What is expected - Taking the listing below, restate word for word each line from the line with "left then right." to the line with "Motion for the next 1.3", ends included, and stop there.

============================================================

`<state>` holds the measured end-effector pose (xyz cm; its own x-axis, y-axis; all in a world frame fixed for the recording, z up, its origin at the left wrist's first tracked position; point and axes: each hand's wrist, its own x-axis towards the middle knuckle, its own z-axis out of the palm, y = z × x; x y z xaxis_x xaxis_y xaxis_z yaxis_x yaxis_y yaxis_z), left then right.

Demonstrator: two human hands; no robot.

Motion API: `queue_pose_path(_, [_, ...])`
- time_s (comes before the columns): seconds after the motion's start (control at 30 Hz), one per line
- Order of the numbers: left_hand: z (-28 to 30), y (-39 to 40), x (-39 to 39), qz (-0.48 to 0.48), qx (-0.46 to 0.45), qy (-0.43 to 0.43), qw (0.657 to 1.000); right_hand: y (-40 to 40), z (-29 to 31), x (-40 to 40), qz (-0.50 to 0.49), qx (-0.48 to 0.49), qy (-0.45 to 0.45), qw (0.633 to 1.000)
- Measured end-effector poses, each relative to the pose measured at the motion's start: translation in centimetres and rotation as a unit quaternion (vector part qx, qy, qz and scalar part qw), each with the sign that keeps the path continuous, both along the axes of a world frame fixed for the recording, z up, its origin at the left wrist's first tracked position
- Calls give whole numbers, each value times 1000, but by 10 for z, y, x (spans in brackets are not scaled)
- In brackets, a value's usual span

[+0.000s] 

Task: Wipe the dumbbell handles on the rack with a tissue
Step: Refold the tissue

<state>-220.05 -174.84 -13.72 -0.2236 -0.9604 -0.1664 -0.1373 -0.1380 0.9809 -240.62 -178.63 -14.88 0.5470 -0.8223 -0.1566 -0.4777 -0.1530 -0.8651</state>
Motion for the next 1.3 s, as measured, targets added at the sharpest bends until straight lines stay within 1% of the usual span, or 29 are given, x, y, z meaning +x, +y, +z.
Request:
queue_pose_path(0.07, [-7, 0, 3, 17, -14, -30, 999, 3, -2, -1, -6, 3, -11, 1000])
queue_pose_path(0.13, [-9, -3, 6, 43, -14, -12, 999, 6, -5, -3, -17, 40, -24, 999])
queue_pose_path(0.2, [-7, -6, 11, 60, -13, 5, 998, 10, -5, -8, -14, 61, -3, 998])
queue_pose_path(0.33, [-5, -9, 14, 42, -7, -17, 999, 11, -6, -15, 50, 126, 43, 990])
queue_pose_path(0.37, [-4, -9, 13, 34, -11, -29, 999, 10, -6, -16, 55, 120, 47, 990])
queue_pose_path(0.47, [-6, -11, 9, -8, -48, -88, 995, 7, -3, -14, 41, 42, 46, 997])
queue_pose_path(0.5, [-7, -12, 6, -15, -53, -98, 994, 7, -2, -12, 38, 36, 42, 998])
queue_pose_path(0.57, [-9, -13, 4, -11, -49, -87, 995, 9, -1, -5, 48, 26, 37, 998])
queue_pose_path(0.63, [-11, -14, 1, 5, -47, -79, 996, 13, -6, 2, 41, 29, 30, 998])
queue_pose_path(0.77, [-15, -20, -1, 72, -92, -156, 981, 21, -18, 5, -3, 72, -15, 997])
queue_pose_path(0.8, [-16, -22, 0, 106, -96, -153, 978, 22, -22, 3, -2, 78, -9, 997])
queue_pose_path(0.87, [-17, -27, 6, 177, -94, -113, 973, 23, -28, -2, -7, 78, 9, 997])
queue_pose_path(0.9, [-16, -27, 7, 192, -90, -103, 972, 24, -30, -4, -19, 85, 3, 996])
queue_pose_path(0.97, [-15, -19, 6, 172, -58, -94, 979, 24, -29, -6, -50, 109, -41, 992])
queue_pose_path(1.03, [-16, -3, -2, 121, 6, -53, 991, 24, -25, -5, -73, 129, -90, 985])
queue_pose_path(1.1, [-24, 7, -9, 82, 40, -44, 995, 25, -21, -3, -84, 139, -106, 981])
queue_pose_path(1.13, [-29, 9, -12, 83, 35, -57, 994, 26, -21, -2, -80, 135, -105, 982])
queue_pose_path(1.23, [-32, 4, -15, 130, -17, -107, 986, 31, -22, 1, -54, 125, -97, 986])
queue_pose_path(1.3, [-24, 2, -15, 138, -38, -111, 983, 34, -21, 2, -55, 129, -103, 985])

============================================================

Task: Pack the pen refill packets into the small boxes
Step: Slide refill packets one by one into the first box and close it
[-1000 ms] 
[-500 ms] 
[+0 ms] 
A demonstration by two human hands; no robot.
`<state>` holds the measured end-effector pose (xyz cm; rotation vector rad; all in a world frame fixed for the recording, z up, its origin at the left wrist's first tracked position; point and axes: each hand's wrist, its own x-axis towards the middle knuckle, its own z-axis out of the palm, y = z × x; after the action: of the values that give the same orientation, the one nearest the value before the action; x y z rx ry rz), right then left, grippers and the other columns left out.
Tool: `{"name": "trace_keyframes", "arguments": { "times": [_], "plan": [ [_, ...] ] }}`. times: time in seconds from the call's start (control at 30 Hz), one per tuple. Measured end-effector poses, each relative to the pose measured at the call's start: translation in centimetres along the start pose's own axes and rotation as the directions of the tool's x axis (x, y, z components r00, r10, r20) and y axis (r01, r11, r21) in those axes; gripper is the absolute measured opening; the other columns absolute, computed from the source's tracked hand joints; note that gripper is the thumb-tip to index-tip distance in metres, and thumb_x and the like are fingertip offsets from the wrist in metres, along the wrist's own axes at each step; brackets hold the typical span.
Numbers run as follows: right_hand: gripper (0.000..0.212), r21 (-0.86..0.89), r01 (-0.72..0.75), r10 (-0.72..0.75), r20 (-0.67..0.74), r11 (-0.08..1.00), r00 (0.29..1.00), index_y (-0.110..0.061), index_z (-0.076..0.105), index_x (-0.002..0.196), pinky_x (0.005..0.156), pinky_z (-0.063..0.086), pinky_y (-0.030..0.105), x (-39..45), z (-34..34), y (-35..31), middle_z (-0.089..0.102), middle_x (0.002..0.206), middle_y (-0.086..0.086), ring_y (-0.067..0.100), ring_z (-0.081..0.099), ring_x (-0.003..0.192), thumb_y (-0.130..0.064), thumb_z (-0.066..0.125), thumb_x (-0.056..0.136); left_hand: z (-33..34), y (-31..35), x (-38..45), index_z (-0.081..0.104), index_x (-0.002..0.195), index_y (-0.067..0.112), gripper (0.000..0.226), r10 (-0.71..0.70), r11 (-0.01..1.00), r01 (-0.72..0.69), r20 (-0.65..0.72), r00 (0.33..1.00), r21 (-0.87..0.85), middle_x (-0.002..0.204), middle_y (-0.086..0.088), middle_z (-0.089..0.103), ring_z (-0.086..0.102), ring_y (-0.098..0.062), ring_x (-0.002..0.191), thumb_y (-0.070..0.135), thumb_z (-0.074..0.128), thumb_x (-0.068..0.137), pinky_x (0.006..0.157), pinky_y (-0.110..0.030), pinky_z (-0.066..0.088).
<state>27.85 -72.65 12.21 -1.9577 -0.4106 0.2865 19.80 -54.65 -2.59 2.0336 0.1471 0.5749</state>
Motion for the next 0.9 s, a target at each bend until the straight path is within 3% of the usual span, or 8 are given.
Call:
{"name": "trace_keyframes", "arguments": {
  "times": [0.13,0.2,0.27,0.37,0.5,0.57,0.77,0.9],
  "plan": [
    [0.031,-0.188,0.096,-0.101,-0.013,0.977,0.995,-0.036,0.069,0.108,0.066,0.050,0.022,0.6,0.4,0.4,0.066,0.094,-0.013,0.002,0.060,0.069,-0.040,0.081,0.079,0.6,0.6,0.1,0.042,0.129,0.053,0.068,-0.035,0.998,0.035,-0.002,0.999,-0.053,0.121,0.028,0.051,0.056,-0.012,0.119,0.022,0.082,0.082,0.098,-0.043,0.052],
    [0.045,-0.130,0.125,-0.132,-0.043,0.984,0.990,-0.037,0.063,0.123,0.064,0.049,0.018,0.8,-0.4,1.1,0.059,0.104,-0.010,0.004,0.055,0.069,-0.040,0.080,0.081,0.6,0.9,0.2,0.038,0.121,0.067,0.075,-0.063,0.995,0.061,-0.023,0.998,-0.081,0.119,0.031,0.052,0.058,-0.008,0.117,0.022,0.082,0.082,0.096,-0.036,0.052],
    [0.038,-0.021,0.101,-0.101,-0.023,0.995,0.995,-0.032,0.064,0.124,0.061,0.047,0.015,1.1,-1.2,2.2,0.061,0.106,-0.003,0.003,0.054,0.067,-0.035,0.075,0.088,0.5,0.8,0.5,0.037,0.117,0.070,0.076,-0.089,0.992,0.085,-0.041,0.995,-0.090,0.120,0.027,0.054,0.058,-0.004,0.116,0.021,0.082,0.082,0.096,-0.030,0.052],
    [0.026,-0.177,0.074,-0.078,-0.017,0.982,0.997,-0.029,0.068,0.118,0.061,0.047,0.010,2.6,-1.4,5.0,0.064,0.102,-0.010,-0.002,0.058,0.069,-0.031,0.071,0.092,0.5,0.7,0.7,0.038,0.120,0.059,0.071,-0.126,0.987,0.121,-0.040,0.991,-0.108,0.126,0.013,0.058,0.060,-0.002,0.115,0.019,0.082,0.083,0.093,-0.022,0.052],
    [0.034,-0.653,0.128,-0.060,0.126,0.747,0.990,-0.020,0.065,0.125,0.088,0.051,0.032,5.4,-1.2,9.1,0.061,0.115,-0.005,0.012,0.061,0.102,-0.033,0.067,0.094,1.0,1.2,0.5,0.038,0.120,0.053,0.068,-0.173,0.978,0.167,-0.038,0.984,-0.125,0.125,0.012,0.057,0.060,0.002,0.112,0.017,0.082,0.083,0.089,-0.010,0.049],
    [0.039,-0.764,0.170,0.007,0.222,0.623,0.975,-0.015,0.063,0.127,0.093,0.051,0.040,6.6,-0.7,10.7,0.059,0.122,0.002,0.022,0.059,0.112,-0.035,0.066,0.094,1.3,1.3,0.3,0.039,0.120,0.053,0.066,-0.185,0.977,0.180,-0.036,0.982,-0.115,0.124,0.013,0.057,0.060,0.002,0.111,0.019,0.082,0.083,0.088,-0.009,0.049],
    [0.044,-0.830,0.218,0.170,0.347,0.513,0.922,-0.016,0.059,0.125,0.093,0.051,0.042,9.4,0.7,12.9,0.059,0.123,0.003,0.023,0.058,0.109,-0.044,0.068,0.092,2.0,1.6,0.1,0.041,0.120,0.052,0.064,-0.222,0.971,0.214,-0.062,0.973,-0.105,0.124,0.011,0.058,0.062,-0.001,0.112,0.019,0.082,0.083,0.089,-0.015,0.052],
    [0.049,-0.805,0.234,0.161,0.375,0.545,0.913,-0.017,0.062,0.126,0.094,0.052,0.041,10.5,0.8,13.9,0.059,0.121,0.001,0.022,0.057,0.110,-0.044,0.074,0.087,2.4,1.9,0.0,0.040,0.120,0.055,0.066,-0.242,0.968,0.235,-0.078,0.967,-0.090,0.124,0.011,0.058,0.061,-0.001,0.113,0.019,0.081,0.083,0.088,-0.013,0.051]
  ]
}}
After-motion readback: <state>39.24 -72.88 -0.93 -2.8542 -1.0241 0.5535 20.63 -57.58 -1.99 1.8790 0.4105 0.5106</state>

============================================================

Output for this exercise -
`<state>` holds the measured end-effector pose (xyz cm; its own x-axis, y-axis; all in a world frame fixed for the recording, z up, its origin at the left wrist's first tracked position; point and axes: each hand's wrist, its own x-axis towards the middle knuckle, its own z-axis out of the palm, y = z × x; x y z xaxis_x xaxis_y xaxis_z yaxis_x yaxis_y yaxis_z), left then right.

Demonstrator: two human hands; no robot.

Motion API: `queue_pose_path(_, [_, ...])`
- time_s (comes before the columns): seconds after the motion's start (control at 30 Hz), one per line
- Order of the numbers: left_hand: z (-28 to 30), y (-39 to 40), x (-39 to 39), qz (-0.48 to 0.48), qx (-0.46 to 0.45), qy (-0.43 to 0.43), qw (0.657 to 1.000); right_hand: y (-40 to 40), z (-29 to 31), x (-40 to 40), qz (-0.50 to 0.49), qx (-0.48 to 0.49), qy (-0.45 to 0.45), qw (0.633 to 1.000)
- Measured end-effector poses, each relative to the pose measured at the motion's start: translation in centimetres and rotation as a unit quaternion (vector part qx, qy, qz and scalar part qw), each with the sign that keeps the path continuous, both along the axes of a world frame fixed for the recording, z up, its origin at the left wrist's first tracked position
- Calls give whole numbers, each value times 1000, but by 10 for z, y, x (spans in brackets are not scaled)
- In brackets, a value's usual span

[+0.000s] 

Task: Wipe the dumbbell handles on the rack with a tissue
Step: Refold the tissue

<state>-220.05 -174.84 -13.72 -0.2236 -0.9604 -0.1664 -0.1373 -0.1380 0.9809 -240.62 -178.63 -14.88 0.5470 -0.8223 -0.1566 -0.4777 -0.1530 -0.8651</state>
Motion for the next 1.3 s, as measured, targets added at the sharpest bends until straight lines stay within 1% of the usual span, or 29 are given, x, y, z meaning +x, +y, +z.

The answer has now been finished.